- Task goal -
Return exactly those lines of the material below that fall between the line holding "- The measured" and the line holding "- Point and", inclusive.
▼
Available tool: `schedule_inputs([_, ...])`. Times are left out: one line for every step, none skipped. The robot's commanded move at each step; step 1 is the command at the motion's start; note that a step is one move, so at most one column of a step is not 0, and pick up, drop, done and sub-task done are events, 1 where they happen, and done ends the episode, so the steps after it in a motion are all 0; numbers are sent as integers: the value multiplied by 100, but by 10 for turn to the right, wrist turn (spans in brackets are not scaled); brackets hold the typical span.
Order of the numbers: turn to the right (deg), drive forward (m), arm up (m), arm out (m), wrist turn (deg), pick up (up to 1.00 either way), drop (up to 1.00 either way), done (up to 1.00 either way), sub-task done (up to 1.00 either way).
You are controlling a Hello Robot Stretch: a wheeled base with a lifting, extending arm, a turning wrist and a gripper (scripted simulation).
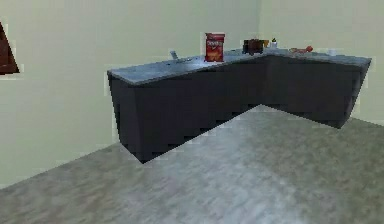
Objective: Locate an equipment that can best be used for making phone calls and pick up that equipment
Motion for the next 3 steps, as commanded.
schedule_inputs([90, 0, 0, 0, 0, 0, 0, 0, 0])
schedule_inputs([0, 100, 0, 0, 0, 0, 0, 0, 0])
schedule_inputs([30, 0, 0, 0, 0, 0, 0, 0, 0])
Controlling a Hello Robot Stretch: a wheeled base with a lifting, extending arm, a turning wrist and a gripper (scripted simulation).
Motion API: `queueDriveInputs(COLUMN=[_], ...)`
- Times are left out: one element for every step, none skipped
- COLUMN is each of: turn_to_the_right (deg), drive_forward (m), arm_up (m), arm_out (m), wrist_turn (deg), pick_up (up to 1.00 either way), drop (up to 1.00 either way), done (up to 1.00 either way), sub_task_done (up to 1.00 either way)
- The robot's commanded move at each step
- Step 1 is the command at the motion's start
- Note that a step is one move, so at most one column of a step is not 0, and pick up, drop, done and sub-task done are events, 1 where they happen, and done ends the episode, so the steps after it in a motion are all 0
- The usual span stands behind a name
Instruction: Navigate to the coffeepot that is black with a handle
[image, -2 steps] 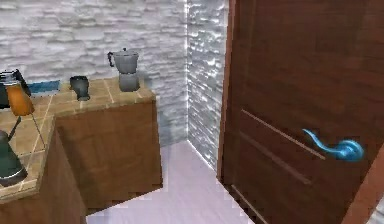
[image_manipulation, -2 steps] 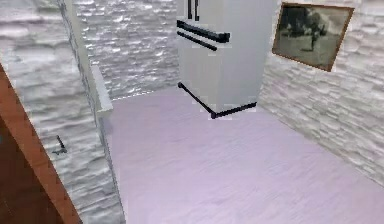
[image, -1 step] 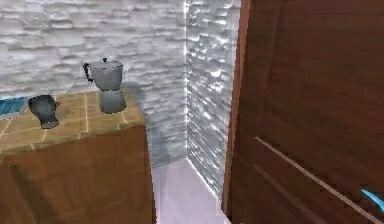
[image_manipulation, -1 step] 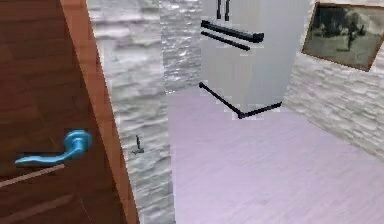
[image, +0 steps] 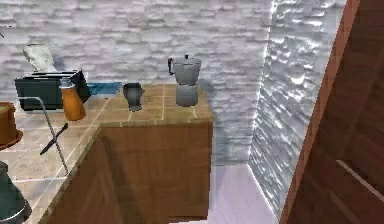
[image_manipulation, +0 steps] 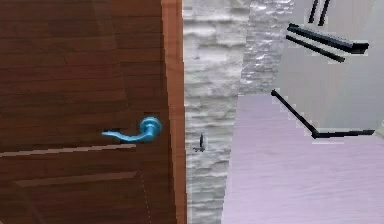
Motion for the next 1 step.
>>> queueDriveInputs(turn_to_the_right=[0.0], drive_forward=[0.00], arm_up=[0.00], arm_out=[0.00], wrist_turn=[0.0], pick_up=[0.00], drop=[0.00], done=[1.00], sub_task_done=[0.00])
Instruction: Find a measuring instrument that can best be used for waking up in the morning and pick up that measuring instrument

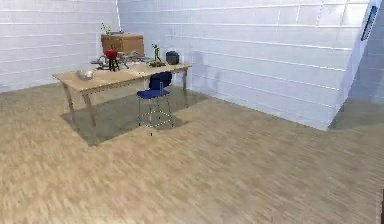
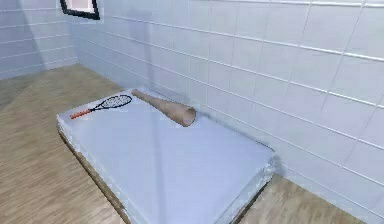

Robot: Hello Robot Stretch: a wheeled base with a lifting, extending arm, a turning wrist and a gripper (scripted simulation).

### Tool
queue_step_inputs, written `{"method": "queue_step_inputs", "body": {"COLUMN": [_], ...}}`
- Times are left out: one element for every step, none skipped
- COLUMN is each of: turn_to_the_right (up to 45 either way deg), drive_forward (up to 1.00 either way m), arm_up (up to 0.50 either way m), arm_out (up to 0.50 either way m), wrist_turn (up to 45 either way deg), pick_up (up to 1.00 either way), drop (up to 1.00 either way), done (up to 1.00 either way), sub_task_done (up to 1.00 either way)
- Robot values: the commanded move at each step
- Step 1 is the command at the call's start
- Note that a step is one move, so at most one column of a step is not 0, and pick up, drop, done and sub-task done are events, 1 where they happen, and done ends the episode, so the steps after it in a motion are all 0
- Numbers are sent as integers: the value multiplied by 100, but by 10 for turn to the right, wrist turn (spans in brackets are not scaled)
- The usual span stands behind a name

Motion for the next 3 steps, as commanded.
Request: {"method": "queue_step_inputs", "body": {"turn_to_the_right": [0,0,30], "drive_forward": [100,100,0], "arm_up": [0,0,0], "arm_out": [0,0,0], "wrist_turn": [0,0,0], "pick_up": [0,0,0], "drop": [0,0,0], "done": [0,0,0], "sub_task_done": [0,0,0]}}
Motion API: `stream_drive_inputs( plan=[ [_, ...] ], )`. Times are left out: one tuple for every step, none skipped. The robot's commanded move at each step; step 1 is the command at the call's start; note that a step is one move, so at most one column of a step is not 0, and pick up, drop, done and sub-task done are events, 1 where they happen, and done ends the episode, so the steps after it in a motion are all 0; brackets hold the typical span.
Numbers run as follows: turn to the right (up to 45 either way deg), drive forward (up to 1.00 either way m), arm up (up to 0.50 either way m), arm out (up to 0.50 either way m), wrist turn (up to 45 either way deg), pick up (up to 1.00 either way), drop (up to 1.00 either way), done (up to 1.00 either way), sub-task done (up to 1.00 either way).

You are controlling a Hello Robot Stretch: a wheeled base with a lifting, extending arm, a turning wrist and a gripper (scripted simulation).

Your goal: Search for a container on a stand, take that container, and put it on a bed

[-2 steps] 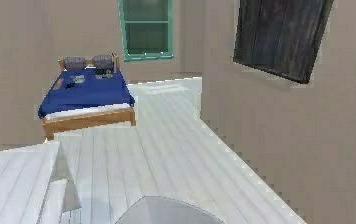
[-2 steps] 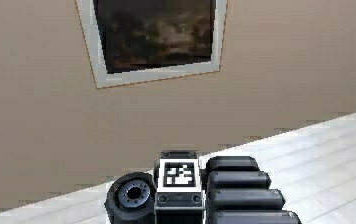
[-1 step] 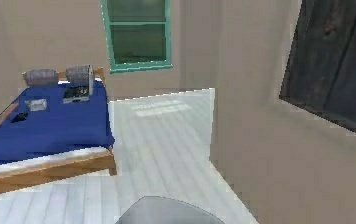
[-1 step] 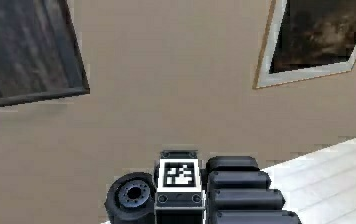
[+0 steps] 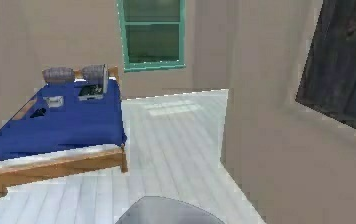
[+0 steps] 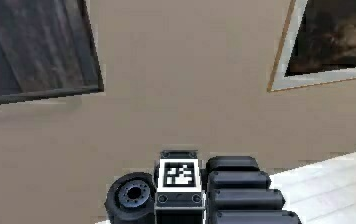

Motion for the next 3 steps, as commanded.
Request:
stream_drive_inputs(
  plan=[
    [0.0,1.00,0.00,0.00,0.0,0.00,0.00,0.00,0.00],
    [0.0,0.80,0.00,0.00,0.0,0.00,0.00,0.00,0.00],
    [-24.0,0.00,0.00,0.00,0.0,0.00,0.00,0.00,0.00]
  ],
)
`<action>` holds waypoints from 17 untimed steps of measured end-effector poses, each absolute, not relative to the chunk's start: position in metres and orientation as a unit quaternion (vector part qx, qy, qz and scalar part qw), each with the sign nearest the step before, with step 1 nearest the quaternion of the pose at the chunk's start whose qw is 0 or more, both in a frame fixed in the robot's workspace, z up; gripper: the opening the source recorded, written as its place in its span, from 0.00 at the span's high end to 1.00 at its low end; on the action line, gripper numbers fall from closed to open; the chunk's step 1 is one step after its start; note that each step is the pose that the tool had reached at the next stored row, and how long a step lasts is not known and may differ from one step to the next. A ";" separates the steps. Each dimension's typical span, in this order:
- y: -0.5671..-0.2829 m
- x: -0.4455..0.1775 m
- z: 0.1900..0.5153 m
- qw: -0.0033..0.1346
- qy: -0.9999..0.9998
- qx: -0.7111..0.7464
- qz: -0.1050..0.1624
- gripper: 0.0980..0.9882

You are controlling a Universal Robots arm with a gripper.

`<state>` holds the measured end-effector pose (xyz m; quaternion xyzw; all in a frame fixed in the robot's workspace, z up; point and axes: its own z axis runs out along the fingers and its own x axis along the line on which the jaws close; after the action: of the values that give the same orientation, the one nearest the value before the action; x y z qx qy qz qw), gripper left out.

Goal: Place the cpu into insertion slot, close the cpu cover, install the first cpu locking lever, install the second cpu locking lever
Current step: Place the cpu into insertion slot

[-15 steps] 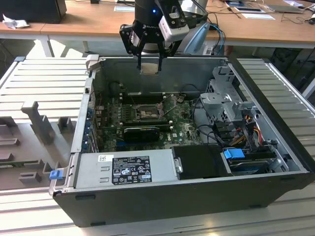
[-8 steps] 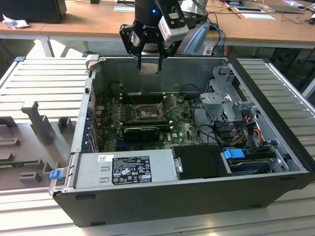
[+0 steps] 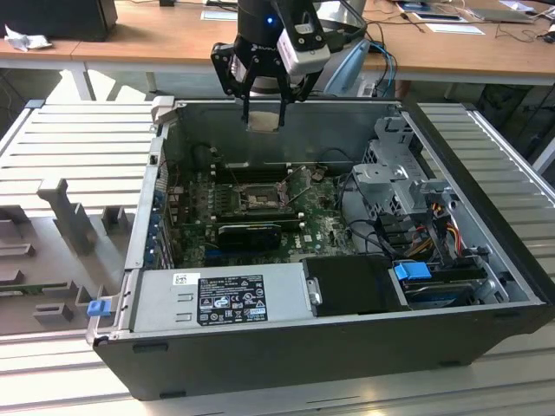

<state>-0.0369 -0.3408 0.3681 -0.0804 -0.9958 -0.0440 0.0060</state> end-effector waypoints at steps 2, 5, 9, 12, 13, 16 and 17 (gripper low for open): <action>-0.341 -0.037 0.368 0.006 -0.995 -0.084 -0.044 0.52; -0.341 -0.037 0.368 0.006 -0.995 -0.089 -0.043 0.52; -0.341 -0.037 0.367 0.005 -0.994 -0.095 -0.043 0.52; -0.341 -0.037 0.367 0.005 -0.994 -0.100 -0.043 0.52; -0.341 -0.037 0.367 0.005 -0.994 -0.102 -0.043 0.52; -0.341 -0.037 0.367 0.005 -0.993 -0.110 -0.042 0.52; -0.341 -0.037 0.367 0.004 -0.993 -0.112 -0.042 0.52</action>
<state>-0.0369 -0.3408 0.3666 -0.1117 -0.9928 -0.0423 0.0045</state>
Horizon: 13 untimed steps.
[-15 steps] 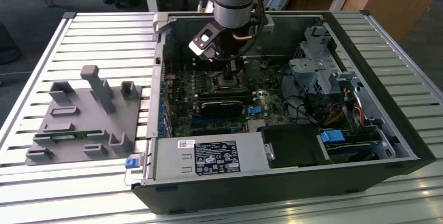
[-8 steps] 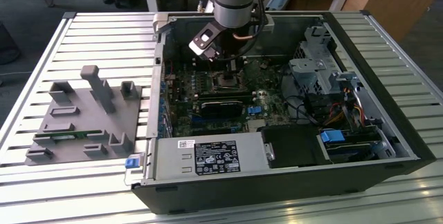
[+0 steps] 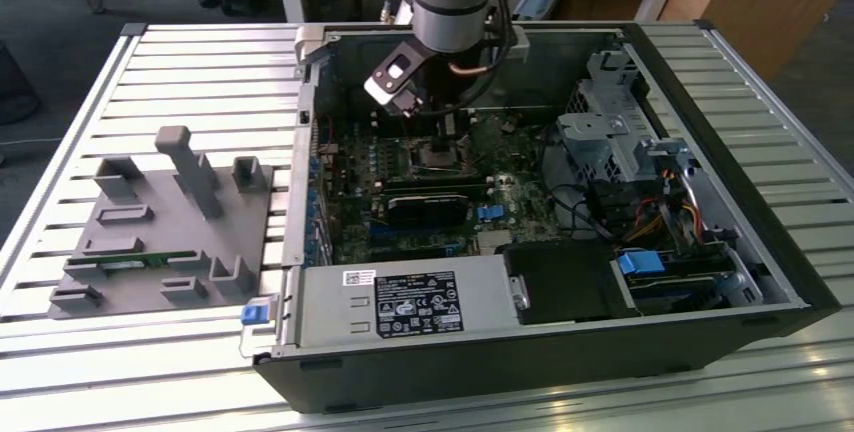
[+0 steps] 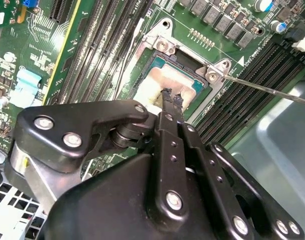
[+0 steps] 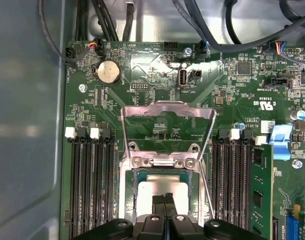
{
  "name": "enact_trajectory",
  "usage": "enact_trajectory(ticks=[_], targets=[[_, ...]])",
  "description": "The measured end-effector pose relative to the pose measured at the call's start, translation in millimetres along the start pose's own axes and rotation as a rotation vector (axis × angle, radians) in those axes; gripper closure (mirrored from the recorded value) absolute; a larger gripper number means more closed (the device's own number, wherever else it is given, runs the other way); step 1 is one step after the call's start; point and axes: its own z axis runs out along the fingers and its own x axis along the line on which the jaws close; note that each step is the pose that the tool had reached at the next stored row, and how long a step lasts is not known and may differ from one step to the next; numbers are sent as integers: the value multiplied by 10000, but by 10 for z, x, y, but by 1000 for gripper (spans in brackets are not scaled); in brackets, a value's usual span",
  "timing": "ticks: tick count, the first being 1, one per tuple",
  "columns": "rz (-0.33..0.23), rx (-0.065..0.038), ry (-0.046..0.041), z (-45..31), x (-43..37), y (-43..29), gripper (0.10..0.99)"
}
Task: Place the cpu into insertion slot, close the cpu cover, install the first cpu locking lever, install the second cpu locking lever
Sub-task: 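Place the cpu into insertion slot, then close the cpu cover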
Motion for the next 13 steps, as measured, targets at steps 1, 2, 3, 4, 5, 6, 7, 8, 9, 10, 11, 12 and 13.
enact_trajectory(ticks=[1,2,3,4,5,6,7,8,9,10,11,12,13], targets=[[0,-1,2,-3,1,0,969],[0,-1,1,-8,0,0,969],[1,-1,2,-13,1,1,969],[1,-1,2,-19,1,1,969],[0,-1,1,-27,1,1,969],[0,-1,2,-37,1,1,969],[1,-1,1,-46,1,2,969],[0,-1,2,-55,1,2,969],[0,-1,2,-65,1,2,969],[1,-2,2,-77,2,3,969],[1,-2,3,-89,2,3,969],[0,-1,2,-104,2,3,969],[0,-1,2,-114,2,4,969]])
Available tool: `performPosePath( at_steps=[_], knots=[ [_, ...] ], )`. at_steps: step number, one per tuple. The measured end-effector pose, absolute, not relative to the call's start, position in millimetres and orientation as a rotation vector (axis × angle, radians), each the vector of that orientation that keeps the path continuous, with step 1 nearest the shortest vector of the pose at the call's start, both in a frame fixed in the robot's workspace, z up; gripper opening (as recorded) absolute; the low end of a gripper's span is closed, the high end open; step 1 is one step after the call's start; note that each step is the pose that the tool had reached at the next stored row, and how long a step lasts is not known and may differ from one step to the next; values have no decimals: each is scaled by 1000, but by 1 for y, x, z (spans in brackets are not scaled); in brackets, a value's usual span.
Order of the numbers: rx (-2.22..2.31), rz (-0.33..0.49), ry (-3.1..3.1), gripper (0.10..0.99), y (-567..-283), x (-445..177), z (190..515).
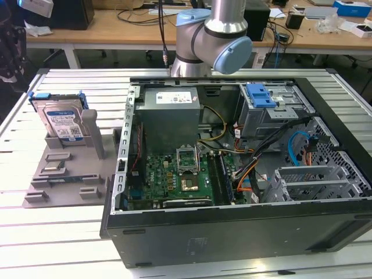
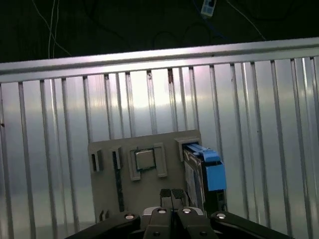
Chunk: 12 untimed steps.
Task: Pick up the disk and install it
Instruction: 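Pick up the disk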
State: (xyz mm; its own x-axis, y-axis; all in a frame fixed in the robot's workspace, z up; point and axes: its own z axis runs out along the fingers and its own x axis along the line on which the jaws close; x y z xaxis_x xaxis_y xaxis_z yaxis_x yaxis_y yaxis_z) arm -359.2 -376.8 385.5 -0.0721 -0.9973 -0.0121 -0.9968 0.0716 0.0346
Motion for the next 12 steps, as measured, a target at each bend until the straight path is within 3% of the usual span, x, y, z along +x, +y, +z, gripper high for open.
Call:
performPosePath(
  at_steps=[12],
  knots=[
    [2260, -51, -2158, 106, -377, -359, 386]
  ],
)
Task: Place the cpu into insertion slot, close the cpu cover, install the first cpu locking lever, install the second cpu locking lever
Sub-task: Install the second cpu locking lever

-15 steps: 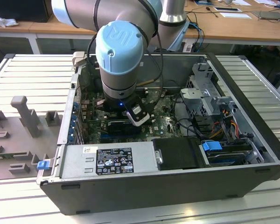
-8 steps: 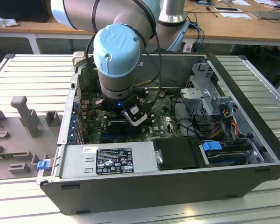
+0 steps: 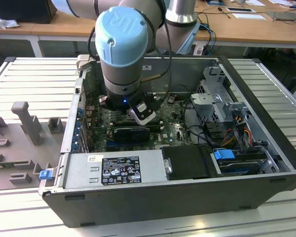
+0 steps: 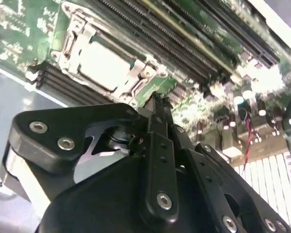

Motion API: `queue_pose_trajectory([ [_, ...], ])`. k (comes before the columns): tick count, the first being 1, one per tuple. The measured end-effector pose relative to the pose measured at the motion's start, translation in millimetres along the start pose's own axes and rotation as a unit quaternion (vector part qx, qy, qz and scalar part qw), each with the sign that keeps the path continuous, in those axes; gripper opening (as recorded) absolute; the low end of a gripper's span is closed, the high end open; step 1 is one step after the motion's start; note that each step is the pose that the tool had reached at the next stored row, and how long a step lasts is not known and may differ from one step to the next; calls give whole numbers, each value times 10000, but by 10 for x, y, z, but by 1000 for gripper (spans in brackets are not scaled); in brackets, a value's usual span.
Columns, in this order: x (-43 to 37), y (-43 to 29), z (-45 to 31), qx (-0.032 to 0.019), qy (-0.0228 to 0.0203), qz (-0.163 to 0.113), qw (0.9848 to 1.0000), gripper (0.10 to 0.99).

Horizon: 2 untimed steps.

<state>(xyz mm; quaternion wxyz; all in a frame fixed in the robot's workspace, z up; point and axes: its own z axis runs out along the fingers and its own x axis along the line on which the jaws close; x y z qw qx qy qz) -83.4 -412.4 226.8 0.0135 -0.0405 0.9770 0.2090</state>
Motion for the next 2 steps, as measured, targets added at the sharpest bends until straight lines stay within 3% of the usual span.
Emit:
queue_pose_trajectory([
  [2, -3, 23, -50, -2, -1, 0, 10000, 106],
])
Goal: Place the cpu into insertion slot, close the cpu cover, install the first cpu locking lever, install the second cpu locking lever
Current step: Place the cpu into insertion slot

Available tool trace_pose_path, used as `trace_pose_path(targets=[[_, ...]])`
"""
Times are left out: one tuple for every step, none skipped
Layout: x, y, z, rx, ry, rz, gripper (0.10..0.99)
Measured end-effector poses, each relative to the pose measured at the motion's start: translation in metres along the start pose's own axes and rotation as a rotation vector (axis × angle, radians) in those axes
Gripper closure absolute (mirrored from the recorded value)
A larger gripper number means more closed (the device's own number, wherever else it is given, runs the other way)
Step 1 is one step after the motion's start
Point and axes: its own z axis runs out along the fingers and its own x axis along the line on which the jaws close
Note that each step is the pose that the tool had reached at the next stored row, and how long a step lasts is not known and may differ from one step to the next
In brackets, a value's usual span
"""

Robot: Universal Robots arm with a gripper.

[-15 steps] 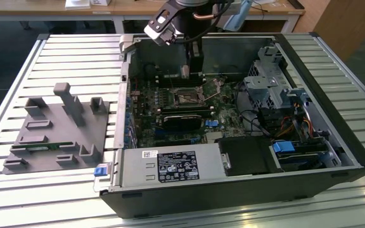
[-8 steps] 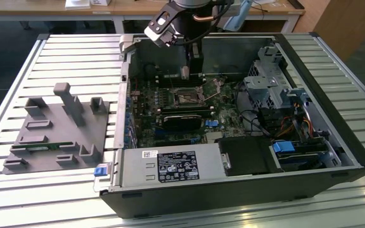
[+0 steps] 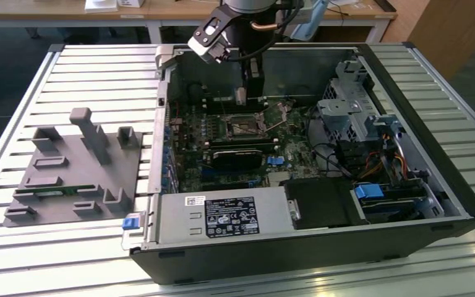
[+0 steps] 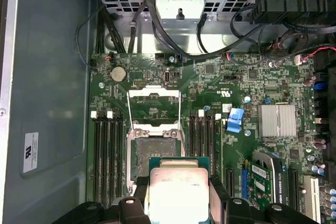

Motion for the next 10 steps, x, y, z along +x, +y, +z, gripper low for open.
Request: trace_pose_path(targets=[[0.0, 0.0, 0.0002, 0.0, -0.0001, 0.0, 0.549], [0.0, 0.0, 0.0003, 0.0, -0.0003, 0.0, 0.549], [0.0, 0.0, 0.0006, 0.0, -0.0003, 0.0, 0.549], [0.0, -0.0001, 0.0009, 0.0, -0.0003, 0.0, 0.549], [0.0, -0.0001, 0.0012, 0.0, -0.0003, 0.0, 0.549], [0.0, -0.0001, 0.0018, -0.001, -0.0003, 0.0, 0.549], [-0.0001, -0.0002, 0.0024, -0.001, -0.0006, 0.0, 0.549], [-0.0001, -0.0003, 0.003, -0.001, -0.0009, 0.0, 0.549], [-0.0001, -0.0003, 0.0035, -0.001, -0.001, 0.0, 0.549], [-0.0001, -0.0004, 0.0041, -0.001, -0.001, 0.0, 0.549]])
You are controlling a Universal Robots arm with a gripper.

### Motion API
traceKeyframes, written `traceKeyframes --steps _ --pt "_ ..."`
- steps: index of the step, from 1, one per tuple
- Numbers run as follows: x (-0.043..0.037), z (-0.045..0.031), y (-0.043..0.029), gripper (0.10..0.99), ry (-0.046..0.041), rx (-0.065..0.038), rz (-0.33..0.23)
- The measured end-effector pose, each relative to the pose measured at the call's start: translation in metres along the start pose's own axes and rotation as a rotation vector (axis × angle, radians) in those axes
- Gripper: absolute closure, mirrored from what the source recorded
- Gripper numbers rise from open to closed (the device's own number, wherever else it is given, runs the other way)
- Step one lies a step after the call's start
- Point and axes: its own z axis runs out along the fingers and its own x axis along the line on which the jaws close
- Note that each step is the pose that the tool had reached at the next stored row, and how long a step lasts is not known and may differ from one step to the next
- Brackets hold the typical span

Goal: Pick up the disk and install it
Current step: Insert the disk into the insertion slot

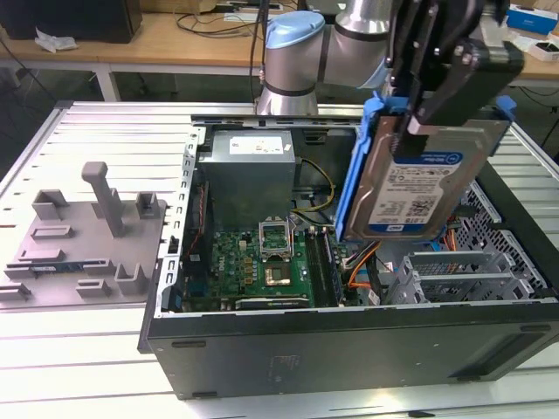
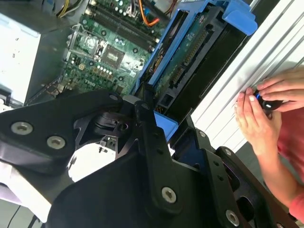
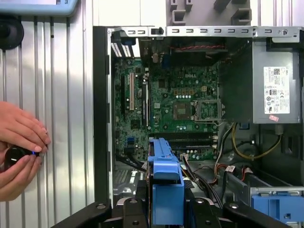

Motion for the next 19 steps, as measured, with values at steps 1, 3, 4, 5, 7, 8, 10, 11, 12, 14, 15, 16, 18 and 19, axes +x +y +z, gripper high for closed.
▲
- Task response -
- The measured end-effector pose, each relative to the pose measured at the call's start: translation in metres along the start pose's own axes and rotation as a rotation vector (axis × angle, radians) in those axes
- Gripper: absolute closure, mirrored from what the source recorded
- Gripper numbers rise from open to closed (the device's own number, wherever else it is given, runs the other way)
- Step one lies a step after the call's start
- Point and axes: its own z axis runs out along the fingers and its own x axis along the line on which the jaws close

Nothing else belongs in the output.